Once your puppy is house trained in your home, he may still have accidents when visiting others’ homes. That’s because puppies need to generalize their learning to new environments. Just because they seem to know something in one place does NOT mean that they’ll automatically know that thing everywhere. You’ll need to watch your puppy carefully when you visit new places together and be sure to take him out often.
Likewise, if something in your puppy’s environment changes, he may have a lapse in house training. For example, a puppy might seem completely house trained until you bring home a large potted tree—which may look to him like a perfect place to lift his leg!

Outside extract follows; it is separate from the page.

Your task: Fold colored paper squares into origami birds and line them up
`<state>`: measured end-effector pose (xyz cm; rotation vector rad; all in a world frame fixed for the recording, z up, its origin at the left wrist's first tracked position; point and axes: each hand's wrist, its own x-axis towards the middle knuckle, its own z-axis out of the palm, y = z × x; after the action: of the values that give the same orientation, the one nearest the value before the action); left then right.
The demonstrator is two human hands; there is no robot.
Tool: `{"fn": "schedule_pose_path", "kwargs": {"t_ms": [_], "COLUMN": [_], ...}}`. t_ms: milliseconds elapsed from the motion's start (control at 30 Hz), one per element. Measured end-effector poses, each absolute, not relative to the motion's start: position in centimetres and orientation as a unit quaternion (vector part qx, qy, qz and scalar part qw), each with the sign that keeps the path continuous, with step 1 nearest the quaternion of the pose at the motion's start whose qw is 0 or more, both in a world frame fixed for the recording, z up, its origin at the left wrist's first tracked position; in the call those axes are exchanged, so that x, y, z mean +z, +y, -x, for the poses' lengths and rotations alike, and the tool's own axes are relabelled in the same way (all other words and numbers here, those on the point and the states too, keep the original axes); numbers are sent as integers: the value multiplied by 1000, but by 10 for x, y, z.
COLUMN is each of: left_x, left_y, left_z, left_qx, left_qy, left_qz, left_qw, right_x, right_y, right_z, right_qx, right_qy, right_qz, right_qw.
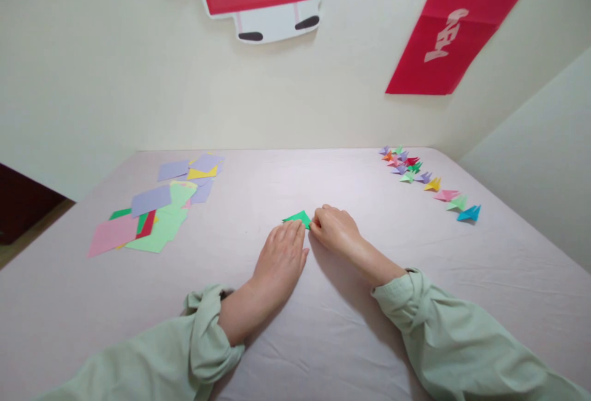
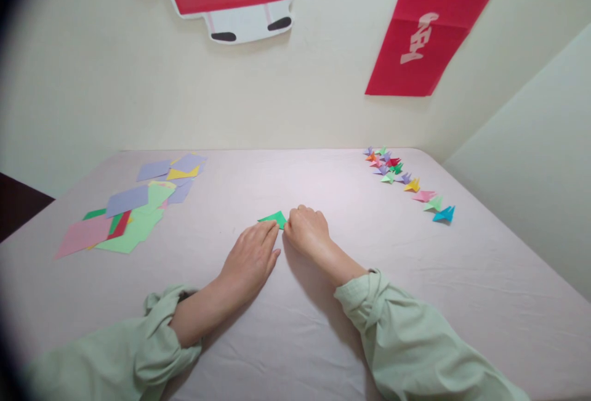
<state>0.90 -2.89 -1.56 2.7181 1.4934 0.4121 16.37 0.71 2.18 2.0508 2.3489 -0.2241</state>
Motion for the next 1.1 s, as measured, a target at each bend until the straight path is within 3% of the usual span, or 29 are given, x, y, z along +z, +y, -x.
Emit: {"fn": "schedule_pose_path", "kwargs": {"t_ms": [1100], "left_x": [-8], "left_y": [-31], "left_z": [-9], "left_qx": [85], "left_qy": [492], "left_qz": [-866], "left_qw": [-4], "right_x": [22], "right_y": [6], "right_z": [-164], "right_qx": [-72], "right_qy": [754], "right_qz": [-653], "right_qw": [-7]}}
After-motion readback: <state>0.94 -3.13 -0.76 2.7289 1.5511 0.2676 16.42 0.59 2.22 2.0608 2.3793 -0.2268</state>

House training does require an investment of time and effort—but it can be done! If you’re consistent, your hard work will pay off. Hang in there! If you need help, don’t hesitate to contact a qualified professional, such as a Certified Professional Dog Trainer (CPDT), a Certified Applied Animal Behaviorist (CAAB or Associate CAAB) or a board-certified veterinary behaviorist (Dip ACVB). To find one of these experts in your area, please see our article, Finding Professional Help.
What NOT to Do
Do not rub your puppy’s nose in his waste.
Do not scold your dog for eliminating indoors. Instead, if you catch him in the act, make a noise to startle him and stop him from urinating or defecating. Then immediately show your dog where you want him to go by running with him outside, waiting until he goes, and then praising and rewarding him.
Do not physically punish your puppy for accidents (hitting with newspaper, spanking, etc.). Realize that if your puppy has accidents in the house, you failed to adequately supervise him, you did not take him outside frequently enough, or you ignored or were unaware of his signals that he needed to go outside.
Do not confine your puppy to a small area for hours each day, without doing anything else to correct the problem.
Do not crate your puppy if he’s soiling in the crate.
If your puppy enjoys being outside, don’t bring him inside right after he eliminates or he may learn to “hold it” so that he can stay outside longer.
Do not clean with an ammonia-based cleanser. Urine contains ammonia. Cleaning with ammonia could attract your puppy back to the same spot to urinate again. Instead, use an enzymatic cleaner. You can find one at some grocery stores or any major pet store.